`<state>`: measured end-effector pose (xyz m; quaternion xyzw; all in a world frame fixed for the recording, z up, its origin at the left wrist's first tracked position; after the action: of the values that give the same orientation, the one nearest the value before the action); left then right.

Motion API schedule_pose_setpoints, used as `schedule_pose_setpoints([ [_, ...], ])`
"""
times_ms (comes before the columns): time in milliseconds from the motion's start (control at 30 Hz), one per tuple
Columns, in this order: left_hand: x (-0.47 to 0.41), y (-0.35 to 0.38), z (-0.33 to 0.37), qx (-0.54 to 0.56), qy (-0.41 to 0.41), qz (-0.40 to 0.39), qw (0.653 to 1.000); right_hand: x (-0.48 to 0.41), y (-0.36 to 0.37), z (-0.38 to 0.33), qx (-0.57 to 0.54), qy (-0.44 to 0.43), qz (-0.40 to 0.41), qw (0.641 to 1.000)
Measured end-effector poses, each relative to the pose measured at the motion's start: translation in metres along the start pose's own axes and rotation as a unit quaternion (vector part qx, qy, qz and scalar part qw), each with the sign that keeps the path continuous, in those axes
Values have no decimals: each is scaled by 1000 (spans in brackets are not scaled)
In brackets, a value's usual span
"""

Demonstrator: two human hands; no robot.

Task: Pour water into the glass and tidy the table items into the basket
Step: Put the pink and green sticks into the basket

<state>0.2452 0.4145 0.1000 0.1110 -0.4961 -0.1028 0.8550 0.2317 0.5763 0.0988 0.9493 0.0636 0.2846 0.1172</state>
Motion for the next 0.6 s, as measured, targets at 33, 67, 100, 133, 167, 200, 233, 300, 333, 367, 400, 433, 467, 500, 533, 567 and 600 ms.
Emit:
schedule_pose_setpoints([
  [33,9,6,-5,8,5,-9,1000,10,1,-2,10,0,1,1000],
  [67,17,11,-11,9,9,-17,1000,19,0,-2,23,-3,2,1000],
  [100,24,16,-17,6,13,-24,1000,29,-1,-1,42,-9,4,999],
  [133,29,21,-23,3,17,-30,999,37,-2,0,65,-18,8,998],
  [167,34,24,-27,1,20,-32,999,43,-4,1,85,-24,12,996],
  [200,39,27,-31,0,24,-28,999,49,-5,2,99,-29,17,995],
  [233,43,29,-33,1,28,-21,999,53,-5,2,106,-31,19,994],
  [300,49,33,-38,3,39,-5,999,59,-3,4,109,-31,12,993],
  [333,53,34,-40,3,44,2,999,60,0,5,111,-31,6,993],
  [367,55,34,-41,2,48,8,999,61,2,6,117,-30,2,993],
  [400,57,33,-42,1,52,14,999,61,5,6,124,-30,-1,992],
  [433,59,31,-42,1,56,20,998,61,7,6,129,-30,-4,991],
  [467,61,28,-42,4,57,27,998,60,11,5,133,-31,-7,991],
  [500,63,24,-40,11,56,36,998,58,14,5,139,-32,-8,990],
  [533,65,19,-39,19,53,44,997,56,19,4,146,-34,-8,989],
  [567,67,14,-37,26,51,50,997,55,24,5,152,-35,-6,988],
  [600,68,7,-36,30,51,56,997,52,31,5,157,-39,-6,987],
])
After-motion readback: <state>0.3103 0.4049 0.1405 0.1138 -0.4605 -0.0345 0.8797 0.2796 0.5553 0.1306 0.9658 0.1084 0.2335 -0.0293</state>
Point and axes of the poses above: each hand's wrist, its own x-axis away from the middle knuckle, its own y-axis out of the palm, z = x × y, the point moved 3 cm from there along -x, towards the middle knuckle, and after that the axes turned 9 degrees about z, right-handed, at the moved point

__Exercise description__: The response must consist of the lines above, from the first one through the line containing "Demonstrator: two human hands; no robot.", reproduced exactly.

__Result of this task__:
`<state>`: measured end-effector pose (xyz m; quaternion xyzw; all in a world frame fixed for the recording, z up, its origin at the left wrist's first tracked position; after the action: of the values that give the same orientation, the one nearest the value before the action); left then right.

Motion API schedule_pose_setpoints, used as `schedule_pose_setpoints([ [_, ...], ])`
"""
times_ms (comes before the columns): time in milliseconds from the motion's start (control at 30 Hz), one per tuple
Columns, in this order: left_hand: x (-0.47 to 0.41), y (-0.35 to 0.38), z (-0.33 to 0.37), qx (-0.54 to 0.56), qy (-0.41 to 0.41), qz (-0.40 to 0.39), qw (0.653 to 1.000); right_hand: x (-0.48 to 0.41), y (-0.36 to 0.37), z (-0.38 to 0.33), qx (-0.57 to 0.54), qy (-0.44 to 0.43), qz (-0.40 to 0.41), qw (0.641 to 1.000)
Measured end-effector poses, each relative to the pose measured at the motion's start: translation in metres along the start pose's own axes and rotation as a unit quaternion (vector part qx, qy, qz and scalar part qw), each with the sign that keeps the path continuous, in those axes
Values have no decimals: each is scaled by 1000 (spans in brackets are not scaled)
In brackets, a value's usual span
"""

Demonstrator: two human hands; no robot.

This answer is complete as written.